Ma il voto potrebbe decidere anche le sorti del partito laburista di governo, con la candidatura del 56enne Andy Burnham: popolare sindaco dimissionario di Manchester, ex ministro ed esponente progressista della corrente della cosiddetta 'soft left', deciso a tornare in Parlamento con l'intenzione dichiarata di lanciare poi una sfida interna alla leadership moderata di Keir Starmer per sostituirlo al vertice del Labour (e del governo).
Sfida a cui il premier in carica si dice pronto a resistere, ma che vorrebbe in realtà disperatamente evitare - conscio di non avere chance con Burnham, sondaggi alla mano, in un eventuale testa a testa fra gli iscritti laburisti - provando a offrire in alternativa al rivale un ruolo ministeriale "importante" nell'ambito di un prossimo rimpasto della sua vacillante compagine.
Prima dell'eventuale resa dei conti nel Labour, comunque, Burnham deve assicurarsi una vittoria nella suppletiva odierna, i cui risultati sono attesi nelle prime ore di domani.

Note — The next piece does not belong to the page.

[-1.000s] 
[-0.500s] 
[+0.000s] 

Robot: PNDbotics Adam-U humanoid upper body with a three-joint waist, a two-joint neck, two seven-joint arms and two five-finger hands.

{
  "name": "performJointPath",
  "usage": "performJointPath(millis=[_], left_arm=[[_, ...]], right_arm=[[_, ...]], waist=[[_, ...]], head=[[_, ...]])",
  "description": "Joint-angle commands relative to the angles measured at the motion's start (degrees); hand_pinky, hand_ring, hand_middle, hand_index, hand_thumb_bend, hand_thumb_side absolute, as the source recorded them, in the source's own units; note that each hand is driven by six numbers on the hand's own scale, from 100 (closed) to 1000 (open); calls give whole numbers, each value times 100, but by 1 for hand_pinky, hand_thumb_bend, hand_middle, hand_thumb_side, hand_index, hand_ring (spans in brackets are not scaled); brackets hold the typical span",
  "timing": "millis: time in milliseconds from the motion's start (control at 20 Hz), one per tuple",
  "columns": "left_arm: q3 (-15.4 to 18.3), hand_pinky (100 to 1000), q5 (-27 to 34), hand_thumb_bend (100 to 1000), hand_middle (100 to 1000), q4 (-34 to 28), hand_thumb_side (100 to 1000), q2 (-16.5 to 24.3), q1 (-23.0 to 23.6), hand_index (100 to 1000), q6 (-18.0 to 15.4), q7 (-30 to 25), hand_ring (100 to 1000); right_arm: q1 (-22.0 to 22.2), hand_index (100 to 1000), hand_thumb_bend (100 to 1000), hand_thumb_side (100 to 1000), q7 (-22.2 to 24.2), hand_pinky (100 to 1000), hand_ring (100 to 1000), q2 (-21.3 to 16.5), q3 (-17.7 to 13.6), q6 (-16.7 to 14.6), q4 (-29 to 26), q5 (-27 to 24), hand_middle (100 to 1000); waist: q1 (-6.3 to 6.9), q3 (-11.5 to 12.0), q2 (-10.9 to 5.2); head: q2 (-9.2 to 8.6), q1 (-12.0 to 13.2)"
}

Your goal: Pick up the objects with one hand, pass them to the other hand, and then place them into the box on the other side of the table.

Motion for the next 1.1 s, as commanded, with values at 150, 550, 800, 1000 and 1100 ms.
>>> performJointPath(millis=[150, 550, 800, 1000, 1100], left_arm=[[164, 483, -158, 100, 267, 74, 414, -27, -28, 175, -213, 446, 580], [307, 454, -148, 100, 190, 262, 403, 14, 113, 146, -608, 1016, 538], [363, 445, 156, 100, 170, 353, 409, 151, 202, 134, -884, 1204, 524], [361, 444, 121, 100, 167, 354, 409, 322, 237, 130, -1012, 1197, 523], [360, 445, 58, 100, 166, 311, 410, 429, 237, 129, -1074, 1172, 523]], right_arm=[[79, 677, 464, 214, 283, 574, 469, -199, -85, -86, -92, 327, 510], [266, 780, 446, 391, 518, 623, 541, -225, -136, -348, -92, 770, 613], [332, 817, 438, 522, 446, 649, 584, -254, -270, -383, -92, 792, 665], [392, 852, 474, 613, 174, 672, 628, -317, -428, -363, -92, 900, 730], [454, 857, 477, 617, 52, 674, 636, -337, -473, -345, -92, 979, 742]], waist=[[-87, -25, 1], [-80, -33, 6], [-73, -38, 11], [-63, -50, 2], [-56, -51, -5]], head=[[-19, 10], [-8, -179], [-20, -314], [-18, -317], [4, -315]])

Risultato non scontato in partenza, nonostante Markerfield sia considerato da sempre un feudo elettorale laburista, dato il pesante calo di consensi cui il partito di Starmer è andato incontro negli ultimi mesi - anche nelle ex roccaforti del cosiddetto muro rosso dell'Inghilterra centro-settentrionale dominate storicamente dalla working class - sulla scia della difficile situazione economica, delle polemiche sulla politica sociale e sull'immigrazione, di vicende imbarazzanti come lo scandalo Mandelson-Epstein.
Burnham dovrà guardarsi in particolare dall'estrema destra di Reform UK, formazione trumpiana guidata da Nigel Farage, già tribuno della Brexit, che alle elezioni amministrative del 7 maggio - disastrose per il Labour e per la leadership di Starmer - ha quasi raggiunto il partito di governo anche in quest'area.
Nonché da quella di Restore Britain, costola scissionista ancor più radicale capeggiata dal deputato Rupert Lowe e sostenuta dagli Usa e dall'uomo più ricco del pianeta, Elon Musk.
Partiti che schierano entrambi come candidati figure legate alla comunità locale: il primo Robert Kenyon, idraulico ed ex militare della riserva; il secondo Rebecca Shepherd, piccola imprenditrice di zona.